Records from a data collection
::::

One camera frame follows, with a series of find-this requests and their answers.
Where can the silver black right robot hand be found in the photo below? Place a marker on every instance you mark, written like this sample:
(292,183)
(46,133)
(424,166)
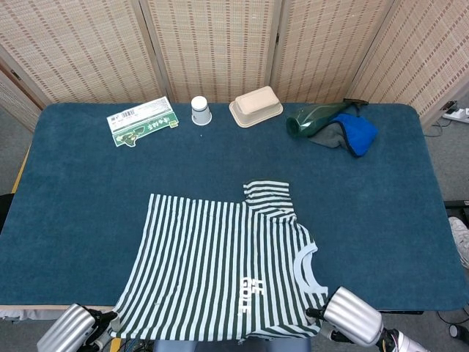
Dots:
(351,315)

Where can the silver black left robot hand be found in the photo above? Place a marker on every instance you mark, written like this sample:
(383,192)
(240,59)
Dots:
(69,328)

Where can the green white striped T-shirt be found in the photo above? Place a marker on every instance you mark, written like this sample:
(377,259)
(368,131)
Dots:
(205,256)

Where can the white crumpled fabric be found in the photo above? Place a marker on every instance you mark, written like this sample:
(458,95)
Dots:
(36,314)

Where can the black round object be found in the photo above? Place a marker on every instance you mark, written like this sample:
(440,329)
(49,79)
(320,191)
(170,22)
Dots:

::::

§ WORK ORDER
Please set down the records exactly, and keep every image out of the copy.

§ SOLUTION TO THIS EXERCISE
One camera frame follows, with a series of find-this requests and their answers.
Where can the silver black right robot hand be found in the photo below? Place a marker on every instance you mark, written like this sample:
(292,183)
(46,133)
(424,166)
Dots:
(351,315)

Where can the silver black left robot hand be found in the photo above? Place a marker on every instance you mark, written like this sample:
(383,192)
(240,59)
Dots:
(69,328)

Where can the green white striped T-shirt be found in the photo above? Place a marker on every instance you mark, written like this sample:
(377,259)
(368,131)
Dots:
(205,256)

Where can the white crumpled fabric be found in the photo above? Place a marker on every instance you mark, written like this sample:
(458,95)
Dots:
(36,314)

Where can the black round object be found in the photo above? Place a marker on every instance you mark, written like this sample:
(440,329)
(49,79)
(320,191)
(170,22)
Dots:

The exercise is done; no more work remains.